SUPPLIED DATA:
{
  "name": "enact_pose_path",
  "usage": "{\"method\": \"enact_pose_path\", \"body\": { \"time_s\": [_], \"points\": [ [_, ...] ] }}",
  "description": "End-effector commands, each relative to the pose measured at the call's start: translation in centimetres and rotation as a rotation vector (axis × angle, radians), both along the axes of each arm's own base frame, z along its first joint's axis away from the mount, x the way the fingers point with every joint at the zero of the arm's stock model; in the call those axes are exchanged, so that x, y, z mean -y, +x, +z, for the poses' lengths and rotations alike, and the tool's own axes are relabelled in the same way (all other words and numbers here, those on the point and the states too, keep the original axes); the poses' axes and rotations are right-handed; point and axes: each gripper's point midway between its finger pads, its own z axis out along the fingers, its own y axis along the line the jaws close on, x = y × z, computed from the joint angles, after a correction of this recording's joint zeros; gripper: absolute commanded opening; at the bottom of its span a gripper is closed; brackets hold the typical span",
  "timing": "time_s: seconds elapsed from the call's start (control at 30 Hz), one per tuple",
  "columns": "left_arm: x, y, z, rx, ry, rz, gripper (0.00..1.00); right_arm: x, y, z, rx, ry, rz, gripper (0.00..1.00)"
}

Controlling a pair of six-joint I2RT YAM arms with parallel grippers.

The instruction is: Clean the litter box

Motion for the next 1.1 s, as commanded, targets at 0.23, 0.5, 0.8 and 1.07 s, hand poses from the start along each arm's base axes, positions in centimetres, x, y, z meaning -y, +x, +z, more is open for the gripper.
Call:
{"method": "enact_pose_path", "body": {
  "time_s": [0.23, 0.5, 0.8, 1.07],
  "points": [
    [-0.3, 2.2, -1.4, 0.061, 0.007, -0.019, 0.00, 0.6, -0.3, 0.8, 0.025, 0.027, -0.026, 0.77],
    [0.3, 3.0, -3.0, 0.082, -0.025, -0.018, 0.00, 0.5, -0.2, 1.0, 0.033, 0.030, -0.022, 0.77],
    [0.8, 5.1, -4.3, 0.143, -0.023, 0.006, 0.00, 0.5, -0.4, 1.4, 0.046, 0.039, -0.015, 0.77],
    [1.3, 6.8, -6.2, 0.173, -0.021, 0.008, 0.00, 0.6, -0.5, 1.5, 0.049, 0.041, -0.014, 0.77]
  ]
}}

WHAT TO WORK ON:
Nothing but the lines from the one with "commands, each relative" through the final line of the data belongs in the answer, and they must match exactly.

OUTPUT FOR THIS EXERCISE:
  "description": "End-effector commands, each relative to the pose measured at the call's start: translation in centimetres and rotation as a rotation vector (axis × angle, radians), both along the axes of each arm's own base frame, z along its first joint's axis away from the mount, x the way the fingers point with every joint at the zero of the arm's stock model; in the call those axes are exchanged, so that x, y, z mean -y, +x, +z, for the poses' lengths and rotations alike, and the tool's own axes are relabelled in the same way (all other words and numbers here, those on the point and the states too, keep the original axes); the poses' axes and rotations are right-handed; point and axes: each gripper's point midway between its finger pads, its own z axis out along the fingers, its own y axis along the line the jaws close on, x = y × z, computed from the joint angles, after a correction of this recording's joint zeros; gripper: absolute commanded opening; at the bottom of its span a gripper is closed; brackets hold the typical span",
  "timing": "time_s: seconds elapsed from the call's start (control at 30 Hz), one per tuple",
  "columns": "left_arm: x, y, z, rx, ry, rz, gripper (0.00..1.00); right_arm: x, y, z, rx, ry, rz, gripper (0.00..1.00)"
}

Controlling a pair of six-joint I2RT YAM arms with parallel grippers.

The instruction is: Clean the litter box

Motion for the next 1.1 s, as commanded, targets at 0.23, 0.5, 0.8 and 1.07 s, hand poses from the start along each arm's base axes, positions in centimetres, x, y, z meaning -y, +x, +z, more is open for the gripper.
Call:
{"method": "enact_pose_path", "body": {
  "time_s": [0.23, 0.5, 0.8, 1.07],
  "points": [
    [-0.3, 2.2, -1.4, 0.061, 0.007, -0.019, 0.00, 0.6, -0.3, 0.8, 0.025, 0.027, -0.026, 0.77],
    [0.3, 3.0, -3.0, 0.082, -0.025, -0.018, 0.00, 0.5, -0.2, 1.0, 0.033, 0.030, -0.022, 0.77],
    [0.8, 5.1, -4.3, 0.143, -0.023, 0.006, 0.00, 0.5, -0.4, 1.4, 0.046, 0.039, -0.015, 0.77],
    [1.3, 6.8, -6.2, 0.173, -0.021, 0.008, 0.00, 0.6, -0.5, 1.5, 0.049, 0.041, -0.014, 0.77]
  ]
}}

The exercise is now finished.